# EXERCISE:
Retype the whole listing that follows, line for line.

[Start of Attachment]

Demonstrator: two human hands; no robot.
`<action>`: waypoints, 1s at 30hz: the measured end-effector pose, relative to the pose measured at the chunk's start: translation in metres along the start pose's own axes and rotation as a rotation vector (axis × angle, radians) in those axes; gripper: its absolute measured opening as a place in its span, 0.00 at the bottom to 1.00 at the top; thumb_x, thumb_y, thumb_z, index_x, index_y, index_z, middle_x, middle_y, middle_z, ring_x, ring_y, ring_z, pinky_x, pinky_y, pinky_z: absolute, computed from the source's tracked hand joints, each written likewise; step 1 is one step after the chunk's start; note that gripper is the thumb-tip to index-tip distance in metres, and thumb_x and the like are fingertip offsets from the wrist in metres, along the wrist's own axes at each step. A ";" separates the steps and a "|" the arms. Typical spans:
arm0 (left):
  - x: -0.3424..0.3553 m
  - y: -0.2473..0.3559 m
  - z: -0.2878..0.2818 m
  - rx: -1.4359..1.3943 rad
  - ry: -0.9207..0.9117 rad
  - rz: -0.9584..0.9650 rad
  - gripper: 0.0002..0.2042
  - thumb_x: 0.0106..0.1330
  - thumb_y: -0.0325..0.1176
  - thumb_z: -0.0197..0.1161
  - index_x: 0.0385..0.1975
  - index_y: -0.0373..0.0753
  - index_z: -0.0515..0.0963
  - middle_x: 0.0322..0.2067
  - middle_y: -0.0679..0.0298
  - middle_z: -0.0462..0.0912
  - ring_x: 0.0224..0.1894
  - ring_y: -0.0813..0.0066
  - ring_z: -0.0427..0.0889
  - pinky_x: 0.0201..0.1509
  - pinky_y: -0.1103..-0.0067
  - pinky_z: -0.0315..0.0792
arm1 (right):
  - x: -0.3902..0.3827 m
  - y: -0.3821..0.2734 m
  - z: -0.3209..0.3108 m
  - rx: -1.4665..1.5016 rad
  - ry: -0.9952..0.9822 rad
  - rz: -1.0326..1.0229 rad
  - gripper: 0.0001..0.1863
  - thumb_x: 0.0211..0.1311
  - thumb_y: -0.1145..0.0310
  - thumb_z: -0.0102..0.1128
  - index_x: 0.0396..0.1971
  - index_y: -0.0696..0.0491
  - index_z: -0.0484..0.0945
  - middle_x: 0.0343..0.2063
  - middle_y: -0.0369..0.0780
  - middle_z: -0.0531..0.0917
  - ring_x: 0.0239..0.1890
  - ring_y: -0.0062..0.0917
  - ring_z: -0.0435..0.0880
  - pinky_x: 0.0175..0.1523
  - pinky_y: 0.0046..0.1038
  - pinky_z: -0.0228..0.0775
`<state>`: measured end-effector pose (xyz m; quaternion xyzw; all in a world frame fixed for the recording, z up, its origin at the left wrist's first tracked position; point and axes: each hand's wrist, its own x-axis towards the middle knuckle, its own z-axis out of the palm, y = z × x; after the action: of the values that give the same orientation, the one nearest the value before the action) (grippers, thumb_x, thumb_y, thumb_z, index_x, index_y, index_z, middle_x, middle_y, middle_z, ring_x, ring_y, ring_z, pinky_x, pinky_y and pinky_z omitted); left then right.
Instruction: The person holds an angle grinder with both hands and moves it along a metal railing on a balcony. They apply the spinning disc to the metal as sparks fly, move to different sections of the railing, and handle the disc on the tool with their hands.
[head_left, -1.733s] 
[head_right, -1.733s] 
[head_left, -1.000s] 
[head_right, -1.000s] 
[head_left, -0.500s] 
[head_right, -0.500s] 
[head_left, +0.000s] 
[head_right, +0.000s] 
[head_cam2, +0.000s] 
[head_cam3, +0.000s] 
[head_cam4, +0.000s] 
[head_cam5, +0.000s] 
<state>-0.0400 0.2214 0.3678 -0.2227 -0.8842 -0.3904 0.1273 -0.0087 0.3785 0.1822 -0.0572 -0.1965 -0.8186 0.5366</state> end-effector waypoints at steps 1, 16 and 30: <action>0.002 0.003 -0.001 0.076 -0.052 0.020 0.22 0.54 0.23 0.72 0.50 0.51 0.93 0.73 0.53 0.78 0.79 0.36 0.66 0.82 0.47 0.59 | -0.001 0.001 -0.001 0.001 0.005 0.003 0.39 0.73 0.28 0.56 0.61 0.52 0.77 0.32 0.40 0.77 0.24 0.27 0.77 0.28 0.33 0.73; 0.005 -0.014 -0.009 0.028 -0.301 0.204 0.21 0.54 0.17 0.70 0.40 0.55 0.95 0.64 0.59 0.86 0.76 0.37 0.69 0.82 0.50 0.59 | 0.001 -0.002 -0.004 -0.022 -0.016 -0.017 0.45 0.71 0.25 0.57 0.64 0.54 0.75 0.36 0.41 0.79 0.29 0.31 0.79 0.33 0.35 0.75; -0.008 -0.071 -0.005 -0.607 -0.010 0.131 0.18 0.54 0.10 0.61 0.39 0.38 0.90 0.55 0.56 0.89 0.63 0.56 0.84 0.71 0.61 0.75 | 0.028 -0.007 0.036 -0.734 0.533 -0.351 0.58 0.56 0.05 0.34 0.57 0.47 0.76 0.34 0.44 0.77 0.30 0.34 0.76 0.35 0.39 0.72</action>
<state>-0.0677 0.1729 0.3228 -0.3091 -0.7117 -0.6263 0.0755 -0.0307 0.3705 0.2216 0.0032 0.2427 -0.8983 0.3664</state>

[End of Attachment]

# RESULT:
Demonstrator: two human hands; no robot.
`<action>`: waypoints, 1s at 30hz: the measured end-effector pose, relative to the pose measured at the chunk's start: translation in metres along the start pose's own axes and rotation as a rotation vector (axis × angle, radians) in those axes; gripper: its absolute measured opening as a place in its span, 0.00 at the bottom to 1.00 at the top; thumb_x, thumb_y, thumb_z, index_x, index_y, index_z, middle_x, middle_y, middle_z, ring_x, ring_y, ring_z, pinky_x, pinky_y, pinky_z: absolute, computed from the source's tracked hand joints, each written likewise; step 1 is one step after the chunk's start; note that gripper is the thumb-tip to index-tip distance in metres, and thumb_x and the like are fingertip offsets from the wrist in metres, along the wrist's own axes at each step. A ";" separates the steps and a "|" the arms. Typical spans:
arm0 (left):
  - x: -0.3424..0.3553 m
  - y: -0.2473..0.3559 m
  - z: -0.2878..0.2818 m
  - rx: -1.4359..1.3943 rad
  - ry: -0.9207..0.9117 rad
  - rz: -0.9584..0.9650 rad
  - gripper: 0.0002..0.2042
  - thumb_x: 0.0106..0.1330
  - thumb_y: -0.0325..0.1176
  - thumb_z: -0.0197..0.1161
  - index_x: 0.0385..0.1975
  - index_y: -0.0373..0.0753
  - index_z: -0.0515..0.0963
  - middle_x: 0.0322..0.2067
  - middle_y: -0.0679..0.0298
  - middle_z: -0.0462..0.0912
  - ring_x: 0.0224..0.1894
  - ring_y: -0.0813..0.0066
  - ring_z: -0.0427..0.0889
  - pinky_x: 0.0201..0.1509
  - pinky_y: -0.1103..-0.0067
  - pinky_z: -0.0315..0.0792
arm1 (right):
  - x: -0.3902..0.3827 m
  - y: -0.3821..0.2734 m
  - z: -0.3209..0.3108 m
  - rx: -1.4665..1.5016 rad
  - ry: -0.9952..0.9822 rad
  - rz: -1.0326..1.0229 rad
  - gripper: 0.0001..0.1863
  - thumb_x: 0.0211..0.1311
  - thumb_y: -0.1145..0.0310
  - thumb_z: -0.0102..0.1128
  - index_x: 0.0396..0.1971
  - index_y: -0.0696..0.0491
  - index_z: -0.0484..0.0945
  - middle_x: 0.0343..0.2063
  - middle_y: -0.0369..0.0780
  - middle_z: -0.0531..0.0917
  - ring_x: 0.0239..0.1890
  - ring_y: -0.0062..0.0917
  - ring_z: -0.0435..0.0880
  - pinky_x: 0.0175..0.1523
  - pinky_y: 0.0046..0.1038
  - pinky_z: -0.0228..0.0775
`<state>`: measured end-effector pose (xyz m; quaternion xyzw; all in a world frame fixed for the recording, z up, its origin at the left wrist's first tracked position; point and axes: each hand's wrist, its own x-axis towards the middle knuckle, its own z-axis out of the palm, y = z × x; after the action: of the values that give the same orientation, the one nearest the value before the action) (grippers, thumb_x, thumb_y, thumb_z, index_x, index_y, index_z, middle_x, middle_y, middle_z, ring_x, ring_y, ring_z, pinky_x, pinky_y and pinky_z omitted); left then right.
Instruction: The person holds an angle grinder with both hands and moves it along a metal railing on a balcony. They apply the spinning disc to the metal as sparks fly, move to different sections of the railing, and handle the disc on the tool with their hands.
[head_left, -1.733s] 
[head_right, -1.733s] 
[head_left, -1.000s] 
[head_right, -1.000s] 
[head_left, -0.500s] 
[head_right, -0.500s] 
[head_left, +0.000s] 
[head_right, +0.000s] 
[head_cam2, +0.000s] 
[head_cam3, +0.000s] 
[head_cam4, +0.000s] 
[head_cam5, +0.000s] 
<state>-0.0400 0.2214 0.3678 -0.2227 -0.8842 -0.3904 0.1273 -0.0087 0.3785 0.1822 -0.0572 -0.1965 -0.8186 0.5366</state> end-effector waypoints at steps 1, 16 and 30: <action>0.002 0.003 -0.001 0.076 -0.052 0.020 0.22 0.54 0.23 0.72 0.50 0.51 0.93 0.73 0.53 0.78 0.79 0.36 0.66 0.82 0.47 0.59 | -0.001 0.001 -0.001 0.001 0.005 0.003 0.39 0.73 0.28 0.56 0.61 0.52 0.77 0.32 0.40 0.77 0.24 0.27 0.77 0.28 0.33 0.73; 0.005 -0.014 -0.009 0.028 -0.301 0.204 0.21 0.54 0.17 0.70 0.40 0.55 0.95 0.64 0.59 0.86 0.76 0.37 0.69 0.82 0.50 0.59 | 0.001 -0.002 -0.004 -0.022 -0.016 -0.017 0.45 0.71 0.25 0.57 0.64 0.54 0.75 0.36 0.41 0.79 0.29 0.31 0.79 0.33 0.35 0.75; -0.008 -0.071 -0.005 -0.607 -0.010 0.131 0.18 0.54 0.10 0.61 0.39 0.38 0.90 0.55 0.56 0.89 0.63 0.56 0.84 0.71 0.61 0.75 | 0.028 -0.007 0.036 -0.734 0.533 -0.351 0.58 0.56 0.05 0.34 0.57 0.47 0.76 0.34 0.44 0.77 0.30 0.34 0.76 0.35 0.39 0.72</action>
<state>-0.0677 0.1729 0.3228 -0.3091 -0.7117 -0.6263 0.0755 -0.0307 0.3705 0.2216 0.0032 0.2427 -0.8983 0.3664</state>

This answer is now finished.